## What to work on:
Once the line containing "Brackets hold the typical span" is found in the entries below, reproduce it and every line after it, stopping at and including the line containing "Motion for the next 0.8"; reproduce nothing else, and keep each line exact.

## Supplied records:
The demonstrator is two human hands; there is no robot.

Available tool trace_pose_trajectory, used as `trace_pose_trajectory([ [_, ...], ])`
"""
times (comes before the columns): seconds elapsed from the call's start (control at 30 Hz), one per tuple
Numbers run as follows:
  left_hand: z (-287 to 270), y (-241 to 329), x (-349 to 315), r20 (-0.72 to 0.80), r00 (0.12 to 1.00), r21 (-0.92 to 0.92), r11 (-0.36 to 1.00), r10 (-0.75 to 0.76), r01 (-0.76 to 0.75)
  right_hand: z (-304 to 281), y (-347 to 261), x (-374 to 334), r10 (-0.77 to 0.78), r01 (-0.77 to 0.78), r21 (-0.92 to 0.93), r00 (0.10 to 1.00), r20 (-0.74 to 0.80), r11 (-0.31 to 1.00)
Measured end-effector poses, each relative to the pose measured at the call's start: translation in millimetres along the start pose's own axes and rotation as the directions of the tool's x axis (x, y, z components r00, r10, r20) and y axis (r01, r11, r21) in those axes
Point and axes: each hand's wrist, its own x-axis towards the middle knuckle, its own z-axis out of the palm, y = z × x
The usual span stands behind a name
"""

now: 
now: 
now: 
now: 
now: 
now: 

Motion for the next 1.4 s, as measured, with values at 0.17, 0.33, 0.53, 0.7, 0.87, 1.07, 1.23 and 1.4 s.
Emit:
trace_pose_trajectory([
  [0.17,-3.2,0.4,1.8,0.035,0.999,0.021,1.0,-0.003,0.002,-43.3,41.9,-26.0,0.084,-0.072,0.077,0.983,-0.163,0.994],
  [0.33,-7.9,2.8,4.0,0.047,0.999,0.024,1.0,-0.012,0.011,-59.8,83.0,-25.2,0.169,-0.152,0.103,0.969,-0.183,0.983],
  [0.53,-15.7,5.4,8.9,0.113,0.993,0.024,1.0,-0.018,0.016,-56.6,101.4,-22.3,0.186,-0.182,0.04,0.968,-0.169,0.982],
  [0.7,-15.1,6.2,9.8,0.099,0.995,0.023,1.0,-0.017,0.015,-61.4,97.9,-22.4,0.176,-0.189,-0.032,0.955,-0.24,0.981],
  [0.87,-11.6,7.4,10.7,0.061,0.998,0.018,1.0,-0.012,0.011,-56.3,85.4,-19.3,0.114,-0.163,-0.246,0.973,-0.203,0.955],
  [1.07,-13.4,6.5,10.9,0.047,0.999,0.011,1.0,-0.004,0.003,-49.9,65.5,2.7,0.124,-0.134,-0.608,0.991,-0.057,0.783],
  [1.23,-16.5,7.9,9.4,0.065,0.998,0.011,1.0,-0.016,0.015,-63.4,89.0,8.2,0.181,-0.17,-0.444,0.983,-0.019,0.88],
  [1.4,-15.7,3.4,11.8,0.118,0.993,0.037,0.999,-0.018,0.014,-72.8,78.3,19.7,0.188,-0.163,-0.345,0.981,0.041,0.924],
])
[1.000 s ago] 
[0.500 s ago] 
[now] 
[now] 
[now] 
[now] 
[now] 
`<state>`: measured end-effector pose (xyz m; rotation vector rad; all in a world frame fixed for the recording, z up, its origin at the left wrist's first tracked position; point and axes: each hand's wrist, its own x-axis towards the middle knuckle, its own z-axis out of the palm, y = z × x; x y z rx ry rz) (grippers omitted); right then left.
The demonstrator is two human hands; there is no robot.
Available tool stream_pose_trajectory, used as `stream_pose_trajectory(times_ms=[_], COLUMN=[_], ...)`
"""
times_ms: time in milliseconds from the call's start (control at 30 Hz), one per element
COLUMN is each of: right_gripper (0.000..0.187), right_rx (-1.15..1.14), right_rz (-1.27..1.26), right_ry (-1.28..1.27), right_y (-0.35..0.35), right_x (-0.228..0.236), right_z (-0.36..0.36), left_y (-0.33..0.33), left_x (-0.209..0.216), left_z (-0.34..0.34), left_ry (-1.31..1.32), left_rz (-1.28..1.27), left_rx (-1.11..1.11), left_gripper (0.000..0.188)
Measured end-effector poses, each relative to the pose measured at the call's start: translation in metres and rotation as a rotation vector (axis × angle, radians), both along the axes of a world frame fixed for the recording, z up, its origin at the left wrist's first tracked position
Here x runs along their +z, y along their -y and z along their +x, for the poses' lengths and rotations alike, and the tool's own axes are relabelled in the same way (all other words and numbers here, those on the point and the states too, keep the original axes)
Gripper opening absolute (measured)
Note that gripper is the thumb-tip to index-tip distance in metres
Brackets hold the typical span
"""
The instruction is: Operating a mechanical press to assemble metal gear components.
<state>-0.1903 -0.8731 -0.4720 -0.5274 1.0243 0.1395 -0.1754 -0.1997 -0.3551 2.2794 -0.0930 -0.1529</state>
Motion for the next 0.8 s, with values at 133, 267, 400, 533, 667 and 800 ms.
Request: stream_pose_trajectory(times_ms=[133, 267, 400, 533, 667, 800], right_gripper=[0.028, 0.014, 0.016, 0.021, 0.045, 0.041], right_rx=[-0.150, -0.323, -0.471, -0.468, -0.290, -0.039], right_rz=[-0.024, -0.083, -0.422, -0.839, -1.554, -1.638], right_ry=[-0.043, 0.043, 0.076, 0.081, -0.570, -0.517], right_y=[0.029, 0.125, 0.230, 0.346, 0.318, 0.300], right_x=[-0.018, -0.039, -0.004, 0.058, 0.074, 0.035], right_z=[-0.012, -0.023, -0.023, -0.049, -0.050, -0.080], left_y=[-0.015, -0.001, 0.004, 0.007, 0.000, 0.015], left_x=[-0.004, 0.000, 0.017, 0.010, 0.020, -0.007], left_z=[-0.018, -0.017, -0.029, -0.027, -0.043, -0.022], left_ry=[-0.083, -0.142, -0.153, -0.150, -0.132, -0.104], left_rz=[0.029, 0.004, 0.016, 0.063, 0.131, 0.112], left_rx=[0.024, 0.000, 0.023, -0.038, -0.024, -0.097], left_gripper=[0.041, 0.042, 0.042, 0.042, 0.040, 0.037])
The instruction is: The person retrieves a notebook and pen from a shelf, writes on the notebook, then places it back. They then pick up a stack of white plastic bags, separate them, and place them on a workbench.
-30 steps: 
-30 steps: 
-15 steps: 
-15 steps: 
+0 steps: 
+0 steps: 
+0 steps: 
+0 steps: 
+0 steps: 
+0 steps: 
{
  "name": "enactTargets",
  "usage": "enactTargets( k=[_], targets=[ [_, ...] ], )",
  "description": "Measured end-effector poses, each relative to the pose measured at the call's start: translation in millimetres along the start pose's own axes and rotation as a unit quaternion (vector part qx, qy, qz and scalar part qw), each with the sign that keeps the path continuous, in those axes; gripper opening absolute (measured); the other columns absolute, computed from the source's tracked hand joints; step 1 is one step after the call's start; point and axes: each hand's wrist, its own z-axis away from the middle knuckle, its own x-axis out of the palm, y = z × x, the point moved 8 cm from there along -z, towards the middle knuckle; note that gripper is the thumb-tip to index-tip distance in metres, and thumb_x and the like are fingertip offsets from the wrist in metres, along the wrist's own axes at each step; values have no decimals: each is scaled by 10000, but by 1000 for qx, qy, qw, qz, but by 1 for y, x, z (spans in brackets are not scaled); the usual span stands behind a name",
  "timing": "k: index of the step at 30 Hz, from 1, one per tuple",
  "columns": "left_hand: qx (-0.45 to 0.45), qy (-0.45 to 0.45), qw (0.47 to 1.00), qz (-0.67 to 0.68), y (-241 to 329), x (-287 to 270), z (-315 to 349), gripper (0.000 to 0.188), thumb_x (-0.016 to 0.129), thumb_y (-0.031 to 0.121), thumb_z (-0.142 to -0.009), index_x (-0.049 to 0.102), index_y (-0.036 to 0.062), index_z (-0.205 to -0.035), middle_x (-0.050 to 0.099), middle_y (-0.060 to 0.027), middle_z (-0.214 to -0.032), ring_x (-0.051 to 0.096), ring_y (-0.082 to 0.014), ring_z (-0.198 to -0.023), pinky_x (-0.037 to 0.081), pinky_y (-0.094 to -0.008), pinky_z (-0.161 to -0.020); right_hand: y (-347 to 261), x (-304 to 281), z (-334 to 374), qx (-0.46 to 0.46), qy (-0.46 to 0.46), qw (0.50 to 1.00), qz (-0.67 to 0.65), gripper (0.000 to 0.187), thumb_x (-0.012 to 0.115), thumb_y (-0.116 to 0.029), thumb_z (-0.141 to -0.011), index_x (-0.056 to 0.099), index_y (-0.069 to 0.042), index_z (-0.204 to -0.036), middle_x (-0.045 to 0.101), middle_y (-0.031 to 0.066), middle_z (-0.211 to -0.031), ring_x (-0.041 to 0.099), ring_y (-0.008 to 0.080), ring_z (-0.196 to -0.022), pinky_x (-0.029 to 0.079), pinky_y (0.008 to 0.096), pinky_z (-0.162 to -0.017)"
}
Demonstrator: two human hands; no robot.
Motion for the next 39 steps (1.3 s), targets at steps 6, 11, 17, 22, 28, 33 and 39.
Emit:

## Exercise output:
Brackets hold the typical span
"""
The instruction is: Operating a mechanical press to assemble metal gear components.
<state>-0.1903 -0.8731 -0.4720 -0.5274 1.0243 0.1395 -0.1754 -0.1997 -0.3551 2.2794 -0.0930 -0.1529</state>
Motion for the next 0.8 s, with values at 133, 267, 400, 533, 667 and 800 ms.

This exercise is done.